Igualmente útil é a enumeração de indicadores de performance dos LLM (que podem ajudar os responsáveis pela implementação na sua avaliação e seleção) e o tipo de deployment geralmente associado aos LLM – LLM as a service, LLM “off-the shelf” e “self-developed LLM”2.
II. Riscos de Privacidade ao Longo do Ciclo de Vida
O ciclo de vida destes sistemas de LLM é marcado por várias fases com fluxos de dados associados. São identificados vários riscos que podem ocorrer em cada uma dessas fases, de entre os quais destacamos:
Fase 1: iniciação e design
- Nesta fase, tomam-se decisões sobre os requisitos de dados, métodos de recolha e estratégias de processamento.
Risco: a seleção de fontes de dados pode representar riscos se incluir dados pessoais ou sensíveis sem salvaguardas adequadas.
Fase 2: preparação e pré-processamento dos dados
- Os dados brutos são recolhidos, limpos, por vezes anonimizados e preparados para treino ou afinação. As fontes incluem dados da web, repositórios públicos, dados proprietários ou obtidos por parcerias.
Riscos: - Inclusão inadvertida de dados pessoais e/ou sensíveis;
- Violação dos princípios da limitação da finalidade, minimização dos dados e licitude de tratamento;
- Viés nos dados pode resultar em previsões injustas ou discriminatórias.
Fase 3: treino do modelo
- Utilizam-se os dados preparados para treinar o modelo, num processo de grande escala.
Risco: o modelo pode memorizar dados sensíveis e expô-los deforma massiva nos resultados, violando a privacidade.
- O sistema pode inadvertidamente memorizar dados sensíveis que podem ser expostos nos outputs.
Fase 4: verificação e validação
- Avaliação do modelo com conjuntos de teste, muitas vezes baseados em cenários reais.

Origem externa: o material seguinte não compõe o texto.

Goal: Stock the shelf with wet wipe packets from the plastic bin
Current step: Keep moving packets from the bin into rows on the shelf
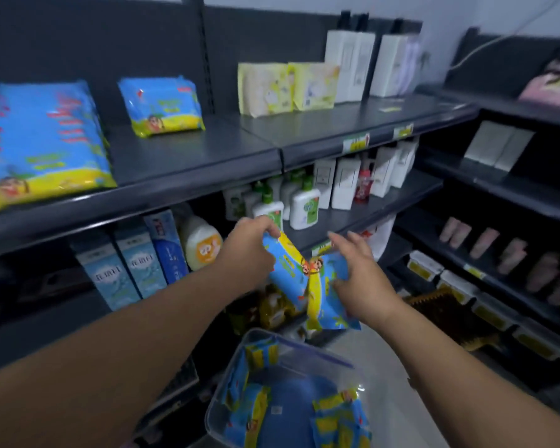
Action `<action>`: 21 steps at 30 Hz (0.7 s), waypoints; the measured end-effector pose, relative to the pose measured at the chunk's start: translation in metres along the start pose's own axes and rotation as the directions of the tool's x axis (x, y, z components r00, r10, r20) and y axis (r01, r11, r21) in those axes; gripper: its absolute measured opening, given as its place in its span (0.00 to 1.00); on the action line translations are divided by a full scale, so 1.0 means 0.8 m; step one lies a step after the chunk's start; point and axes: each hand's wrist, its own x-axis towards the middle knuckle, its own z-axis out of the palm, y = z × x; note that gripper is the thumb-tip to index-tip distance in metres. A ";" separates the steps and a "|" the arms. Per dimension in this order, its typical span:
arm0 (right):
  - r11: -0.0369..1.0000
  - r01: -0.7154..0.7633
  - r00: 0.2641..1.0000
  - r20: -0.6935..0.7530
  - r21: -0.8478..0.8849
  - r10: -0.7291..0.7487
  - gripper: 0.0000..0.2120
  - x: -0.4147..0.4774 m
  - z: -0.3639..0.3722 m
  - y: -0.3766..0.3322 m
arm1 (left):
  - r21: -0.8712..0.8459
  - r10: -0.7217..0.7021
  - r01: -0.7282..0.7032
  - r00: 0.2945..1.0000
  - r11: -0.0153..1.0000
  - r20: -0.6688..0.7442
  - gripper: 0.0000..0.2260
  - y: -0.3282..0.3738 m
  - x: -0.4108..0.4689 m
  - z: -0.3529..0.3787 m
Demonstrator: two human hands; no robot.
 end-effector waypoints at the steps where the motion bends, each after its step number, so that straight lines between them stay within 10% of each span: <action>1: 1.000 0.005 1.000 -0.010 0.014 -0.005 0.42 0.002 -0.008 -0.012 | 0.011 -0.012 0.013 1.000 1.000 -0.021 0.19 0.006 0.001 -0.011; 9: 0.995 0.035 0.997 -0.075 0.091 -0.028 0.41 0.037 -0.060 -0.083 | -0.091 -0.095 0.079 0.976 0.993 -0.197 0.21 0.044 0.007 -0.099; 15: 0.984 0.170 0.977 -0.139 0.047 -0.162 0.14 0.071 -0.083 -0.136 | -0.193 -0.141 0.082 0.939 0.978 -0.314 0.14 0.049 0.015 -0.155; 21: 0.940 0.339 0.926 -0.190 0.039 -0.326 0.12 0.098 -0.097 -0.194 | -0.368 -0.190 0.032 0.896 0.929 -0.401 0.12 0.035 0.045 -0.204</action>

Risco: dados reais podem expor informações sensíveis se não forem anonimizados.
Fase 5: implementação
- O modelo começa a interagir com dados em tempo real de utilizadores e outros sistemas.
Riscos: - Recolha e tratamento de inputs dos utilizadores que podem conter dados pessoais e/ou dados sensíveis;
- Risco de inferência de dados pessoais, mesmo sem acesso direto a atributos identificadores.
Fase 6: operação e monitorização
- Entrada contínua de dados para monitorização e otimização do desempenho.
Risco: registos de interações podem reter dados pessoais, aumentando o risco de fugas ou uso indevido.
Fase 7: reavaliação, manutenção e atualizações
- Podem ser recolhidos novos dados para atualizar ou melhorar o modelo.
Risco: utilizar dados reais de utilizadores sem consentimento pode violar princípios de privacidade.
Fase 8: desativação
- Os dados associados ao modelo são arquivados ou eliminados.
Risco: a não eliminação adequada de dados pessoais pode causar vulnerabilidades a longo prazo.
III. Identificação e Avaliação de Riscos
No Relatório são identificados vários fatores de risco para a privacidade e proteção de dados pessoais, incluindo:
- A natureza particularmente sensível dos dados tratados (e.g., dados de categorias especiais, tais como dados biométricos, e dados de pessoas vulneráveis, tais como menores).
- O volume dos dados tratados;
- A baixa qualidade dos dados utilizados para input e para o treino do sistema;
- Insuficientes medidas de segurança.
A metodologia para a avaliação dos riscos deverá assentar em dois vetores principais:
- Severidade do potencial impacto sobre os titulares dos dados (atendendo a critérios como a intensidade, a duração e a reversibilidade do impacto).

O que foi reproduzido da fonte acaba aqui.